[Mono-dev] [android-devel] Runtime crashes on Android

Tue Dec 13 17:26:48 UTC 2016

Hi all,

thanks Jonathan for the right pointers.  After a lot of debugging and digging through source code I think I sort of understand what is happening.

The audit message we see is indeed by SELinux. What happens is that we cause another SIGSEGV inside the handler. Unfortunately the kernel doesn't give us any further information. I managed to attach with lldb and the reason for the crash is that the stack pointer points into a text segment of some shared library.  WTF?

Let me go back one step. In general the signal chain looks like this on Android:

(1) SIGSEGV happens, the ART handler catches it and does some stuff (e.g. "is it caused by my managed code"?).
(2) if ART doesn't know what to do, it will chain into remaining handlers. 
(3) now it's the mono runtimes handler turn, we do our business, figure out it's a native crash, etc.
(4) (in case we do *NOT* crash) we return to the ART handler
(5) the ART handler now chains into the next SIGSEGV handler, which was setup by the linker of bionic.
(6) the libc/bionic handler communicates with debuggerd which ptraces our process and delivers further information (e.g. register dump, native stack trace)

So the interesting bit here is that the mono runtime doesn't register our handler to be executed on an alternative stack, but still our handler happens to run on one. Why? Because ART registers its handler to be executed on an altstack and then chains into our handler. The reason why this is relevant, is that the altstack is only 8k big on 32bit systems or 16k on 64bit systems. Some structures we need in libunwind or even things we do in mono are exceeding those limits on the stack.

I did some changes here and there to reduce frame size requirements and included libunwind into mono (see relevant PRs at the end of this email). I re-ran my experiment on XTC:
https://gist.github.com/lewurm/0b271b406b7e194cadaf1340172fc178

or here a crash where I sneaked in a segfault into the JIT:
https://gist.github.com/lewurm/c96c6236fc1b79b3c30473de174b71dd

Looking at this, I have this conclusion: How about we do not even attempt to do a native stack trace in mono, but just let debuggerd do its business? The arguments to support that:

(a) native stack trace by debuggerd is at least as good as the one we get via libunwind (most of the time the trace provided by libunwind is useless?)
(b) we cannot screw up by accident (see example above with altstack mess)
(c) we don't need to maintain the libunwind integration into mono (which we sort of had to do because of the upcoming dlopen limitation in Android 7.0 Nougat).
(d) the libmonosgen-2.0.so had about one megabyte more footprint (16mb -> 17mb). I'm talking about a debug build here though.

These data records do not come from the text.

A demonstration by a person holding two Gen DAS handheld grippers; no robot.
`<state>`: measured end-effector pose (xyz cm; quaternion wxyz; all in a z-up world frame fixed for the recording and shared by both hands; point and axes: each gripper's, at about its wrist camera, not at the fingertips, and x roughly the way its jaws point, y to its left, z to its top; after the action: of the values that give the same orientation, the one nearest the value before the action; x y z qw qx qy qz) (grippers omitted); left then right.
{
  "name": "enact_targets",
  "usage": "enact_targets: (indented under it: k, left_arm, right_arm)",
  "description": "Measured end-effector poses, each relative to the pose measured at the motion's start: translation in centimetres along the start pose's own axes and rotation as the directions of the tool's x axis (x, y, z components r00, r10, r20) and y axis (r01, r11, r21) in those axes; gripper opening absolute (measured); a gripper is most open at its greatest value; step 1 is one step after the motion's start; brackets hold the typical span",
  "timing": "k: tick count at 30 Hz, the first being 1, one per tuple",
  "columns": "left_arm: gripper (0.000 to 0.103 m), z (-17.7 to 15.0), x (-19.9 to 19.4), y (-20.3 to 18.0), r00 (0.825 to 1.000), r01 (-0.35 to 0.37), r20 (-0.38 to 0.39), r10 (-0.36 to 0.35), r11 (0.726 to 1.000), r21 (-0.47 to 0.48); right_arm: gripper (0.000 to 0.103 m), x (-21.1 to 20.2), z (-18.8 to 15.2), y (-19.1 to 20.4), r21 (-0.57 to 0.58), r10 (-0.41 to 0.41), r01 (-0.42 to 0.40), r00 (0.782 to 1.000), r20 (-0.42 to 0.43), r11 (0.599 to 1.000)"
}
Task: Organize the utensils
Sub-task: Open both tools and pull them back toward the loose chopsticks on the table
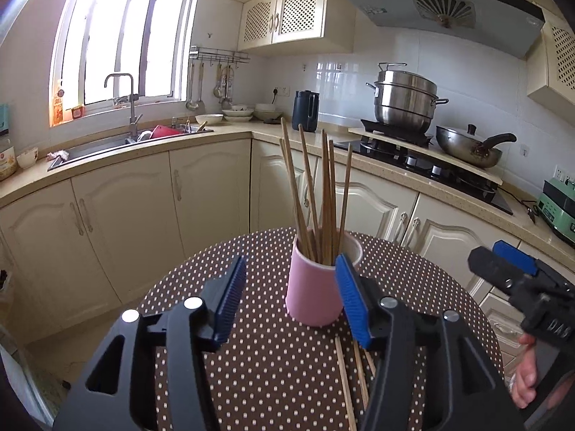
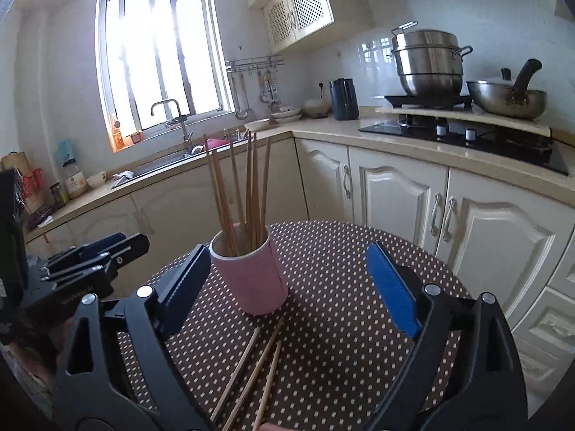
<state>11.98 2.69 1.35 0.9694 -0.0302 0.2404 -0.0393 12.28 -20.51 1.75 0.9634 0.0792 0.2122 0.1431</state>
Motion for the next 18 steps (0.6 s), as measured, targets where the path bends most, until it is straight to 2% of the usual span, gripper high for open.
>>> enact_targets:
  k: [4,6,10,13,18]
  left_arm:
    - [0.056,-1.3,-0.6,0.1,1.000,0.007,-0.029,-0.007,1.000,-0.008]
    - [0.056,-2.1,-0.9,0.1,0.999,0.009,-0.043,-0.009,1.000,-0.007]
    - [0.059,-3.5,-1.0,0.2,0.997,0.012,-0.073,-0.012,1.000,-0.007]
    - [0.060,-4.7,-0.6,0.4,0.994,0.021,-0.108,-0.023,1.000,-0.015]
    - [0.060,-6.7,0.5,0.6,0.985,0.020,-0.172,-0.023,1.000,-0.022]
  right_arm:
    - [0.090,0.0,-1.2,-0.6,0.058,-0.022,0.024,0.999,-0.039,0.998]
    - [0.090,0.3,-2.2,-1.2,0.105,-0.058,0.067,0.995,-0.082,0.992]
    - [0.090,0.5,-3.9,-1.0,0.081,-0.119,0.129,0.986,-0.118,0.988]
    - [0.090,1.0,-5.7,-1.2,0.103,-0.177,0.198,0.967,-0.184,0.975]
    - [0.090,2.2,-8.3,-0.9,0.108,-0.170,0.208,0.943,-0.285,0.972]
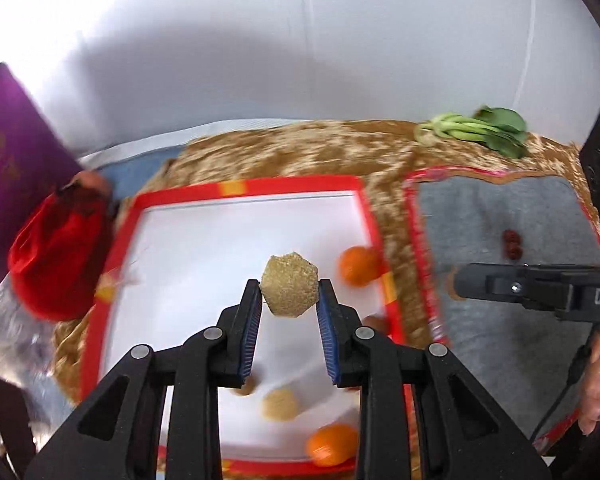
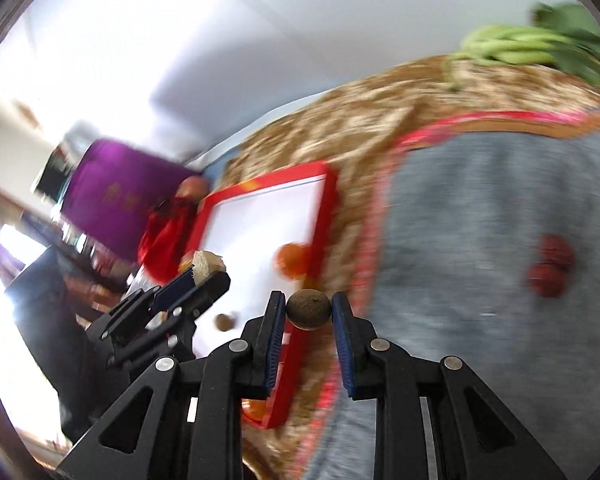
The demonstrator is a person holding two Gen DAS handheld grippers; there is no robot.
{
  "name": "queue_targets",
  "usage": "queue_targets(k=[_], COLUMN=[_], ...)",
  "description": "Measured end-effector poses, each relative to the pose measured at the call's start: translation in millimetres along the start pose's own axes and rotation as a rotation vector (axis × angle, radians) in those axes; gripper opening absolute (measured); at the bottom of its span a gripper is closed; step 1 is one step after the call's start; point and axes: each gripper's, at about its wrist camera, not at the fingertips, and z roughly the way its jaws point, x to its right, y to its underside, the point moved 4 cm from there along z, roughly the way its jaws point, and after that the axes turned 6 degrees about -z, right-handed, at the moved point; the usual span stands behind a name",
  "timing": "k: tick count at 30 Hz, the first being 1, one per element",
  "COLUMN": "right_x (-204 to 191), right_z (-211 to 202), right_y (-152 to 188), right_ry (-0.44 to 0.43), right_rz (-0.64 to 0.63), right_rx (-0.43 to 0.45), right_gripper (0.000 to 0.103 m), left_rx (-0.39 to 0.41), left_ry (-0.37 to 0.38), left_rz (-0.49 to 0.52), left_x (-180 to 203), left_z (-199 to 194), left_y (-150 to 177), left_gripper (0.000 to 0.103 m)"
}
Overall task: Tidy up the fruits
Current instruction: 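Carry the longan and yam piece into the white tray and open both grippers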
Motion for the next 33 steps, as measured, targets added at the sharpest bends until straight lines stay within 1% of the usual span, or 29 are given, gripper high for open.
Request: queue_targets(k=[2,4,9,14,18,23,26,28,29,30,32,33], right_x=[-14.4,-28.6,-48.0,-54.6,-54.7,-56.5,-54.8,-53.5,-53.0,-52.2,-49.4,-47.7], right_z=[9.3,20.0,42.3,61.4,67.7,72.5,71.4,68.4,67.2,64.5,55.5,50.5], right_y=[4.8,11.6,27.7,38.6,42.2,44.2,46.2,45.8,44.9,43.8,40.8,38.7], right_ry=[-0.018,-0.026,-0.017,0.004,0.022,0.033,0.034,0.031,0.03,0.025,0.012,0.011], right_rz=[-0.044,-0.089,-0.161,-0.188,-0.205,-0.219,-0.217,-0.21,-0.205,-0.196,-0.178,-0.173], right_rx=[-0.015,-0.034,-0.08,-0.113,-0.127,-0.135,-0.14,-0.139,-0.138,-0.137,-0.124,-0.114], right_gripper=[0.024,0.024,0.024,0.024,0.024,0.025,0.028,0.028,0.028,0.029,0.033,0.034], left_rx=[-0.009,-0.037,-0.08,-0.112,-0.139,-0.155,-0.157,-0.15,-0.139,-0.124,-0.073,-0.049], left_ry=[-0.039,-0.046,-0.069,-0.072,-0.078,-0.104,-0.129,-0.154,-0.164,-0.171,-0.187,-0.19], left_rz=[-0.018,-0.04,-0.017,0.006,0.028,0.036,0.024,0.022,0.017,0.013,0.021,0.03], left_x=[-17.9,-29.8,-34.5,-30.7,-27.0,-26.5,-29.3,-30.7,-31.6,-31.6,-28.5,-26.0], left_z=[1.5,6.3,13.1,17.1,23.6,26.9,28.0,27.7,26.6,24.6,17.9,15.0], left_y=[6.6,12.1,21.9,23.7,23.9,25.7,24.7,23.1,21.2,18.9,12.3,8.6], left_gripper=[0.025,0.025,0.026,0.026,0.026,0.026,0.026,0.029,0.036,0.045,0.053,0.054])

Bonus: On *some* devices we even get an even nicer dump, e.g. check samsung_galaxy_note_5-5.1.1.txt.: 
https://gist.github.com/lewurm/0b271b406b7e194cadaf1340172fc178#file-samsung_galaxy_note_5-5-1-1-txt

"CrashAnrDetector" seems to be yet another player in this whole story, so far I've only seen it on older Samsung devices.

Any thoughts?

-Bernhard

Relevant pull requests:
https://github.com/mono/mono/pull/4106
https://github.com/mono/mono/pull/4112
https://github.com/mono/mono/pull/4113
https://github.com/mono/mono/pull/4124
https://github.com/mono/mono/pull/4131

________________________________________
From: Jonathan Pryor <jonpryor at vt.edu>
Sent: Thursday, November 17, 2016 12:21:09 PM
To: Bernhard Urban
Cc: Mono-devel-list at lists.dot.net; android-devel at lists.dot.net; Alex Petersen
Subject: Re: [android-devel] Runtime crashes on Android

Reply inline…

On Nov 16, 2016, at 4:29 PM, Bernhard Urban via android-devel <android-devel at lists.dot.net> wrote:
> everytime I look at a runtime bug on Android, something doesn't feel right. Reports look different to each other. So I tried to get a better understanding on how we handle a SIGSEGV in the runtime and what the output is supposed to be. There are three basic steps [1]:
>
> (1) we print a managed stacktrace.
> (2) we print a native stacktrace: we do that either via libunwind or libcorkscrew depending on what is available. if neither is available, we do nothing.
> (3) we call `exit (-1)`, which might give us more information such as a register dump.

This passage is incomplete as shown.